La Cina prepara una trappola "plus" per blandire Donald Trump
Comincia la visita di stato a Pechino del presidente, e questa volta l'uomo forte è Xi Jinping. La tenuta del "modello americano"
Roma. Lo scorso maggio, quando Donald Trump visitò l’Arabia saudita, re Salman lo omaggiò con un’accoglienza sfarzosa, mostrando perfino gigantografie del presidente americano per le strade di Riad. Fu ricompensato con un megacontratto di forniture d’armi da 110 miliardi di dollari e dichiarazioni calorose di alleanza. Oggi, all’arrivo di Trump in Cina, il presidente Xi Jinping tenterà più o meno lo stesso schema. Già da una settimana il ministero degli Esteri di Pechino ha fatto girare la voce che a Trump sarà riservata una “visita di stato plus”, con più onori e lusso di chiunque altro, perché di tutte le debolezze di Donald Trump nessuna è più evidente di quella per l’adulazione. Ma stasera, quando il presidente americano si siederà al tavolo con Xi e le due first lady per la prima cena di stato a Pechino, la domanda che tutti si porranno sarà: cosa succede adesso che il presidente americano non è più l’uomo più potente in quella stanza? Questo, si sa, è ciò che ha detto l’Economist in una copertina ormai celebre, ma sono in molti a pensare che, forse per la prima volta dall’inizio delle relazioni tra Stati Uniti e Cina, chi governa a Pechino abbia più margine di manovra e più capitale politico di chi governa a Washington . Specie di questi tempi, quando i consensi di Trump sono ai minimi storici dall’epoca di Truman e invece Xi è appena stato innalzato al rango di nuova semidivinità della leadership cinese nell’ultimo Congresso comunista. “Per la prima volta la Cina non è in una posizione di sudditanza nei confronti dell’America”, ha detto al New York Times Yan Xuetong, professore all’Università Tsinghua. E mentre Xi è al massimo della sua potenza, “Trump rappresenta soltanto se stesso”.

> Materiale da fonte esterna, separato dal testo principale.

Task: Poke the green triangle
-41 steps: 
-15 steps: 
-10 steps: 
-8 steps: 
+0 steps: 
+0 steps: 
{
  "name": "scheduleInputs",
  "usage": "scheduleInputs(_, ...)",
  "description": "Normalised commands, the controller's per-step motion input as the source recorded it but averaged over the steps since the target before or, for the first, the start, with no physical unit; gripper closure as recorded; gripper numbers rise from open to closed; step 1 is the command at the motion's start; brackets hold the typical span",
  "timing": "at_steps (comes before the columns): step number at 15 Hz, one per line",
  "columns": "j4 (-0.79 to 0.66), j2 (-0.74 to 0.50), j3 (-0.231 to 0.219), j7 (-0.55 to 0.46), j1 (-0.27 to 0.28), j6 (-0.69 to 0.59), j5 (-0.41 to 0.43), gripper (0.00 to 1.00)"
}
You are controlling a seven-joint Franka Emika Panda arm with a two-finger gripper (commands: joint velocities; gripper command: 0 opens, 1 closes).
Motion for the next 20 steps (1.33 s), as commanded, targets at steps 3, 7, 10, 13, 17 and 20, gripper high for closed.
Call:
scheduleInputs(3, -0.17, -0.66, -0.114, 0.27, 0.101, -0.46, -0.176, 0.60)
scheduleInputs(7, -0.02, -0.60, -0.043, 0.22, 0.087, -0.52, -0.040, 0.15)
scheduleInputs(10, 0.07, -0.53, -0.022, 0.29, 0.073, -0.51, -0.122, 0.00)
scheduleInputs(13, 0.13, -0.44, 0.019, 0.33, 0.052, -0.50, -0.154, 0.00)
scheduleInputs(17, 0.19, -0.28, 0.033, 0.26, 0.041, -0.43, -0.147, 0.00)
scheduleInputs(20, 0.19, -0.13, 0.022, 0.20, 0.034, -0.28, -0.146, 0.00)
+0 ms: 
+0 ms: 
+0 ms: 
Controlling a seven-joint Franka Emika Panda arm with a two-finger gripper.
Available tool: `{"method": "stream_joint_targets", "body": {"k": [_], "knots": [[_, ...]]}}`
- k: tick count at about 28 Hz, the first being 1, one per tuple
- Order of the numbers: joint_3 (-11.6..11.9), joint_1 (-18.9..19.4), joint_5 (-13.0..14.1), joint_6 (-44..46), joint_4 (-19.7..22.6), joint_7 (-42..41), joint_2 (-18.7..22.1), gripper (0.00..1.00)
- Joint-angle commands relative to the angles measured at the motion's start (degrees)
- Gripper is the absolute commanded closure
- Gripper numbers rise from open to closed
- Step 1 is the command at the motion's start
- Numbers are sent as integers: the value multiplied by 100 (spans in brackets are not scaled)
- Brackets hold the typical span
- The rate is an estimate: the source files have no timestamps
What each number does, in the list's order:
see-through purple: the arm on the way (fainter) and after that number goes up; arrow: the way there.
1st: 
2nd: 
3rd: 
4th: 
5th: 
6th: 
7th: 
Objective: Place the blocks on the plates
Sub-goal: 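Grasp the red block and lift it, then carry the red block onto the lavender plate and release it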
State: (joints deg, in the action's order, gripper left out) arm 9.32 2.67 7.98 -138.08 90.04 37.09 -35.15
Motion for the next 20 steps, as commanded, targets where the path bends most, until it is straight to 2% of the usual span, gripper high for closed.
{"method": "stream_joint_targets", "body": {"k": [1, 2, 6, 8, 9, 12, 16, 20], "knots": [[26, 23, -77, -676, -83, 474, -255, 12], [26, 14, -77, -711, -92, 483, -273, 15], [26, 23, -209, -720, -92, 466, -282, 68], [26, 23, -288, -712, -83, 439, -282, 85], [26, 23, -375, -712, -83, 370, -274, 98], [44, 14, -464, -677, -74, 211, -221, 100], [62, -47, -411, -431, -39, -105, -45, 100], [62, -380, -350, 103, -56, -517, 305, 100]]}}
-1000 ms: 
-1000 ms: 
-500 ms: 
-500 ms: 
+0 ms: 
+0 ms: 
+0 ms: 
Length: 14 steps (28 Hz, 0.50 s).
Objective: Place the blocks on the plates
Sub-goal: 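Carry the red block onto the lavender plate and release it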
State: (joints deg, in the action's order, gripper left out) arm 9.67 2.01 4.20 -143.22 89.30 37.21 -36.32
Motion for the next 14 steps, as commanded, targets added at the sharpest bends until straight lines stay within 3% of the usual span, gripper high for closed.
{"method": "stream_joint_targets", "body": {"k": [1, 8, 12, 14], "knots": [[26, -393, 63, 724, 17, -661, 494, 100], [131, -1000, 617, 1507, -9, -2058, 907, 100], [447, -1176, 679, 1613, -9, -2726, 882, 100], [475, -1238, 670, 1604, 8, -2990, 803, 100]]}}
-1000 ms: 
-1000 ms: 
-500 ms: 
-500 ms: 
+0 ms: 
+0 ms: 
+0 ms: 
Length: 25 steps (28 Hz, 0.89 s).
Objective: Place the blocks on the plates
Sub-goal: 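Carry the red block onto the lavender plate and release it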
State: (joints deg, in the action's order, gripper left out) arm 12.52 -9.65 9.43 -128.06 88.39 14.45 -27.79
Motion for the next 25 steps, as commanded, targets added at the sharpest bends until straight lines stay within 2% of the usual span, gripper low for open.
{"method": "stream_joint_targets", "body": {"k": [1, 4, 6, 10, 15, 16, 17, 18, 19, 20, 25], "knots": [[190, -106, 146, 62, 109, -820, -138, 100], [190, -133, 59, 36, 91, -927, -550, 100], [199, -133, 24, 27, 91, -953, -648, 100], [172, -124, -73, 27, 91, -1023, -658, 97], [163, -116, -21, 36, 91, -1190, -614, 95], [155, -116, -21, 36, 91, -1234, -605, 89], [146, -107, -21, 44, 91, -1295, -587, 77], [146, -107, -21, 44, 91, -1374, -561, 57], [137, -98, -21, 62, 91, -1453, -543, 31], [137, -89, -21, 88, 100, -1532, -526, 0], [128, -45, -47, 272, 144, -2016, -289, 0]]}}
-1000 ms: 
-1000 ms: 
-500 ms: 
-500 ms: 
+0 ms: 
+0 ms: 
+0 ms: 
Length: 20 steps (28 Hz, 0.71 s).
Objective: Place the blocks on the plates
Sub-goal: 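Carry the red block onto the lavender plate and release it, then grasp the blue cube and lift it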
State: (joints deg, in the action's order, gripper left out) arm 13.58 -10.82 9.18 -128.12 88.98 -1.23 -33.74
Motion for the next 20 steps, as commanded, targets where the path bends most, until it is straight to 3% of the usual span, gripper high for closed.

Il presidente americano ha mandato segnali contrastanti durante i primi giorni del suo tour asiatico. Non ha voluto sull’Air Force One Peter Navarro, il più falco dei suoi consiglieri sulla Cina, e questo è sembrato un segnale distensivo. Ma al tempo stesso le frequenti citazioni di un’area dell’“Indo-Pacifico” che accomuni le democrazie asiatiche alleate degli Stati Uniti pare un colpo al progetto di influenza continentale di Xi. Ma, come al solito, troppa programmazione non giova quando si parla di Donald Trump, e il Wall Street Journal ha raccontato che tutti, alleati e consiglieri, temono che il presidente ubriaco per l’accoglienza imperiale, per l’urgenza della questione nordcoreana e per la sua fama di artista del deal finisca per “fare una nixonata”, e accetti la proposta cinese di creare “un nuovo tipo di relazioni tra grandi potenze”, un G2 in cui Washington e Pechino si spartiscono il mondo tra pari, in attesa che Pechino sia pronta per prenderselo tutto. Si tratterebbe, in pratica, di dare dignità definitiva al “modello cinese” e alla sua esportazione nel resto dell’Asia, cosa che il capo di gabinetto John Kelly sembra aver già riconosciuto in un’intervista a Fox News.
La Cina, ha detto Kelly, ha un “sistema di governo che sembra aver funzionato per il popolo cinese”: esattamente ciò che vuole Pechino. Per fortuna, il “modello cinese” sembra ancora lontano dal poter raggiungere quello americano. “Gli Stati Uniti sono stati campioni del modello democratico perché hanno garantito successo economico e prosperità, e lo fanno da settant’anni”, dice al Foglio Damien Ma, fellow e direttore associato del think tank al Paulson Institute. “E mentre la Cina ha avuto un successo eccezionale come mercato emergente, affinché un suo ‘modello’ possa prendere piede deve continuare a dimostrare di avere successo, altrimenti non otterrà grandi risultati”. Insomma, i meriti passati ancora garantiscono al modello americano forza tra gli alleati. Ma questo avviene nonostante Trump.